» **What the task requires**: An exact transcription of the data below is needed.

(Data extracts begins)

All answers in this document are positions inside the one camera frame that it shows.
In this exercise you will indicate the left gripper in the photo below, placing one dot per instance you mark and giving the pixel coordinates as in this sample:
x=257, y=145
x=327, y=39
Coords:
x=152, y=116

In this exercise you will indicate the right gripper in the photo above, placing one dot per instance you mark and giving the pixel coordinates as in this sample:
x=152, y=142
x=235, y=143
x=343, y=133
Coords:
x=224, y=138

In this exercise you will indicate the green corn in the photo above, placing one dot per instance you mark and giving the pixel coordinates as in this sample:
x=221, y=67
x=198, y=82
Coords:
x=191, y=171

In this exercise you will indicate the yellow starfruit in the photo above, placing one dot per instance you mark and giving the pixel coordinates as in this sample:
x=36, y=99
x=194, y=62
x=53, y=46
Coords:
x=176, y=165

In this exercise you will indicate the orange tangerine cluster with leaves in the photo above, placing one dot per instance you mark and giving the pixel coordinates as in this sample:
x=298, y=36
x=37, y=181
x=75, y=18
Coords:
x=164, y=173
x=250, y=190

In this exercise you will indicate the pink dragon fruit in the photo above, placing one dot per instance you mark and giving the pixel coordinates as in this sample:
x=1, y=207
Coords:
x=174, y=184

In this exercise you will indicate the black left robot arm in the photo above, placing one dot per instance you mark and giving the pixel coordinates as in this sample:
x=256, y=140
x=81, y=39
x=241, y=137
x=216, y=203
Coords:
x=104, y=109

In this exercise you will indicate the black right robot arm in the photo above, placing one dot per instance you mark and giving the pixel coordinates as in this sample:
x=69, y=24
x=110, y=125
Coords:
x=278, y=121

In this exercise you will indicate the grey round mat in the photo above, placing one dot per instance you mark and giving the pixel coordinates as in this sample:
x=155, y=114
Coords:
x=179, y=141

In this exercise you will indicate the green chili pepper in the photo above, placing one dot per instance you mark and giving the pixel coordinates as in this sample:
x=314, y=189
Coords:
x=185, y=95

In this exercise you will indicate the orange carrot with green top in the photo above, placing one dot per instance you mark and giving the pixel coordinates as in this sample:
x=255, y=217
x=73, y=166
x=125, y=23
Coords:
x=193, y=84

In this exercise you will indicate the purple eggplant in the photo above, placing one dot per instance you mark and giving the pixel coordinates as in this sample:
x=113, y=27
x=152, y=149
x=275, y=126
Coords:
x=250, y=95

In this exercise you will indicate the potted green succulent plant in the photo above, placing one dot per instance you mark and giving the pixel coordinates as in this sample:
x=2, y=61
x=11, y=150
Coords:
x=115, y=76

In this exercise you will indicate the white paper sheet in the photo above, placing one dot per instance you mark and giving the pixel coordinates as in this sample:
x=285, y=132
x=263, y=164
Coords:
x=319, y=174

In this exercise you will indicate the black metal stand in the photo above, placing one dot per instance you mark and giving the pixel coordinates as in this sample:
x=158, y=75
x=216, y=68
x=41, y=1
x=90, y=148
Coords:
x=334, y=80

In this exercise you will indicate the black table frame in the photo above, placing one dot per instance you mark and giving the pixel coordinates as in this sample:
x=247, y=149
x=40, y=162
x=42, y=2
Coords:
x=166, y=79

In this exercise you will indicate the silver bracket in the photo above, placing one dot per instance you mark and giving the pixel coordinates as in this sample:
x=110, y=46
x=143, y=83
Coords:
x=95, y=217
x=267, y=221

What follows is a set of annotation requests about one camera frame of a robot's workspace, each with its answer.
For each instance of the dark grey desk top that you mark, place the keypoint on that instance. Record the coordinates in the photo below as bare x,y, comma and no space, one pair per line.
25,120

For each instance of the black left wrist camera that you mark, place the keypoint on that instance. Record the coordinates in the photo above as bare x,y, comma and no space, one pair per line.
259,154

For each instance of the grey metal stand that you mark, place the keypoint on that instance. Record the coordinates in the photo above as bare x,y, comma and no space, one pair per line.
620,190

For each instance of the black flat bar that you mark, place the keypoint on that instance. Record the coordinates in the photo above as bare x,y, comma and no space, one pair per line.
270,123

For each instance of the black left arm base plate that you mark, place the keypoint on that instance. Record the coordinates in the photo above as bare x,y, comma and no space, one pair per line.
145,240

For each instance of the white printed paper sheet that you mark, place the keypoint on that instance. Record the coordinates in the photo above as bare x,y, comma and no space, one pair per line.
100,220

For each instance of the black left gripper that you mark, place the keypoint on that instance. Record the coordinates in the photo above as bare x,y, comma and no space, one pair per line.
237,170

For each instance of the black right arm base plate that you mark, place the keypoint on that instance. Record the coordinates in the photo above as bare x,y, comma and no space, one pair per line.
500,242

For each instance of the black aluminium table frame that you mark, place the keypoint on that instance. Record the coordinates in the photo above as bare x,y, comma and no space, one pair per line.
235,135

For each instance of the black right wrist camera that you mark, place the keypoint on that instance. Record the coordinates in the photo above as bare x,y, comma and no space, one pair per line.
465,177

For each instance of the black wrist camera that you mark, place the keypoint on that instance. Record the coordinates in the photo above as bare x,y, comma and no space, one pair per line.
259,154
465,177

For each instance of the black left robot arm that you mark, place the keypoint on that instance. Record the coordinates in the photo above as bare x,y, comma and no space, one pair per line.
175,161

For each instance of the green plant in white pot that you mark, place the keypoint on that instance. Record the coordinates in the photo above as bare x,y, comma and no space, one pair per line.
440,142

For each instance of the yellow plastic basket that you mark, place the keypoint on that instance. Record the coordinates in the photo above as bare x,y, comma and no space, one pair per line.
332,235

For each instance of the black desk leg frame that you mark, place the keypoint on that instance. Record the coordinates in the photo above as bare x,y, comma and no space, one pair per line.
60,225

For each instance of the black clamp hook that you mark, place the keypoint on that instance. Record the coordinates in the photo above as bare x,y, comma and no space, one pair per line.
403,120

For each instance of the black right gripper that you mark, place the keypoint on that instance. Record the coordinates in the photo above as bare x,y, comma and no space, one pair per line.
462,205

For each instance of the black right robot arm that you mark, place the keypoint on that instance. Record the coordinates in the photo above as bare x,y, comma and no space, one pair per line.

(Data extracts ends)

» **Written answer**:
All answers in this document are positions inside the one camera frame that it shows.
In this exercise you will indicate the left gripper in the photo below, placing one dot per instance you mark and giving the pixel coordinates as in this sample:
x=257, y=145
x=327, y=39
Coords:
x=152, y=116

In this exercise you will indicate the right gripper in the photo above, placing one dot per instance you mark and giving the pixel coordinates as in this sample:
x=152, y=142
x=235, y=143
x=343, y=133
Coords:
x=224, y=138

In this exercise you will indicate the green corn in the photo above, placing one dot per instance you mark and giving the pixel coordinates as in this sample:
x=221, y=67
x=198, y=82
Coords:
x=191, y=171

In this exercise you will indicate the yellow starfruit in the photo above, placing one dot per instance you mark and giving the pixel coordinates as in this sample:
x=36, y=99
x=194, y=62
x=53, y=46
Coords:
x=176, y=165

In this exercise you will indicate the orange tangerine cluster with leaves in the photo above, placing one dot per instance you mark and giving the pixel coordinates as in this sample:
x=298, y=36
x=37, y=181
x=75, y=18
Coords:
x=164, y=173
x=250, y=190

In this exercise you will indicate the pink dragon fruit in the photo above, placing one dot per instance you mark and giving the pixel coordinates as in this sample:
x=1, y=207
Coords:
x=174, y=184

In this exercise you will indicate the black left robot arm in the photo above, placing one dot per instance you mark and giving the pixel coordinates as in this sample:
x=256, y=140
x=81, y=39
x=241, y=137
x=216, y=203
Coords:
x=104, y=109

In this exercise you will indicate the black right robot arm in the photo above, placing one dot per instance you mark and giving the pixel coordinates as in this sample:
x=69, y=24
x=110, y=125
Coords:
x=278, y=121

In this exercise you will indicate the grey round mat in the photo above, placing one dot per instance you mark and giving the pixel coordinates as in this sample:
x=155, y=114
Coords:
x=179, y=141

In this exercise you will indicate the green chili pepper in the photo above, placing one dot per instance you mark and giving the pixel coordinates as in this sample:
x=314, y=189
Coords:
x=185, y=95

In this exercise you will indicate the orange carrot with green top in the photo above, placing one dot per instance you mark and giving the pixel coordinates as in this sample:
x=255, y=217
x=73, y=166
x=125, y=23
Coords:
x=193, y=84

In this exercise you will indicate the purple eggplant in the photo above, placing one dot per instance you mark and giving the pixel coordinates as in this sample:
x=113, y=27
x=152, y=149
x=275, y=126
Coords:
x=250, y=95

In this exercise you will indicate the potted green succulent plant in the photo above, placing one dot per instance you mark and giving the pixel coordinates as in this sample:
x=2, y=61
x=11, y=150
Coords:
x=115, y=76

In this exercise you will indicate the white paper sheet in the photo above, placing one dot per instance you mark and giving the pixel coordinates as in this sample:
x=285, y=132
x=263, y=164
Coords:
x=319, y=174

In this exercise you will indicate the black metal stand in the photo above, placing one dot per instance you mark and giving the pixel coordinates as in this sample:
x=158, y=75
x=216, y=68
x=41, y=1
x=90, y=148
Coords:
x=334, y=80

In this exercise you will indicate the black table frame in the photo above, placing one dot per instance you mark and giving the pixel coordinates as in this sample:
x=247, y=149
x=40, y=162
x=42, y=2
Coords:
x=166, y=79

In this exercise you will indicate the silver bracket in the photo above, placing one dot per instance you mark and giving the pixel coordinates as in this sample:
x=110, y=46
x=143, y=83
Coords:
x=95, y=217
x=267, y=221

What follows is a set of annotation requests about one camera frame of a robot's workspace, each with its answer.
For each instance of the dark grey desk top that you mark, place the keypoint on that instance. Record the coordinates in the photo below as bare x,y, comma and no space, one pair per line.
25,120

For each instance of the black left wrist camera that you mark, place the keypoint on that instance. Record the coordinates in the photo above as bare x,y, comma and no space, one pair per line.
259,154

For each instance of the grey metal stand that you mark, place the keypoint on that instance. Record the coordinates in the photo above as bare x,y, comma and no space, one pair per line.
620,190

For each instance of the black flat bar that you mark, place the keypoint on that instance. Record the coordinates in the photo above as bare x,y, comma and no space, one pair per line.
270,123

For each instance of the black left arm base plate that you mark, place the keypoint on that instance. Record the coordinates in the photo above as bare x,y, comma and no space, one pair per line.
145,240

For each instance of the white printed paper sheet that you mark, place the keypoint on that instance. Record the coordinates in the photo above as bare x,y, comma and no space, one pair per line.
100,220

For each instance of the black left gripper that you mark, place the keypoint on that instance. Record the coordinates in the photo above as bare x,y, comma and no space, one pair per line.
237,170

For each instance of the black right arm base plate that you mark, place the keypoint on that instance. Record the coordinates in the photo above as bare x,y, comma and no space, one pair per line.
500,242

For each instance of the black aluminium table frame that you mark, place the keypoint on that instance. Record the coordinates in the photo above as bare x,y, comma and no space, one pair per line.
235,135

For each instance of the black right wrist camera that you mark, place the keypoint on that instance. Record the coordinates in the photo above as bare x,y, comma and no space, one pair per line.
465,177

For each instance of the black wrist camera that you mark, place the keypoint on that instance. Record the coordinates in the photo above as bare x,y, comma and no space, one pair per line.
259,154
465,177

For each instance of the black left robot arm that you mark, place the keypoint on that instance. Record the coordinates in the photo above as bare x,y, comma and no space, one pair per line.
175,161

For each instance of the green plant in white pot that you mark, place the keypoint on that instance. Record the coordinates in the photo above as bare x,y, comma and no space, one pair per line.
440,142

For each instance of the yellow plastic basket that you mark, place the keypoint on that instance. Record the coordinates in the photo above as bare x,y, comma and no space, one pair per line.
332,235

For each instance of the black desk leg frame that you mark, place the keypoint on that instance. Record the coordinates in the photo above as bare x,y, comma and no space, one pair per line.
60,225

For each instance of the black clamp hook that you mark, place the keypoint on that instance. Record the coordinates in the photo above as bare x,y, comma and no space, one pair per line.
403,120

For each instance of the black right gripper that you mark, place the keypoint on that instance. Record the coordinates in the photo above as bare x,y, comma and no space, one pair per line.
462,205

For each instance of the black right robot arm that you mark, place the keypoint on that instance. Record the coordinates in the photo above as bare x,y, comma and no space, one pair per line.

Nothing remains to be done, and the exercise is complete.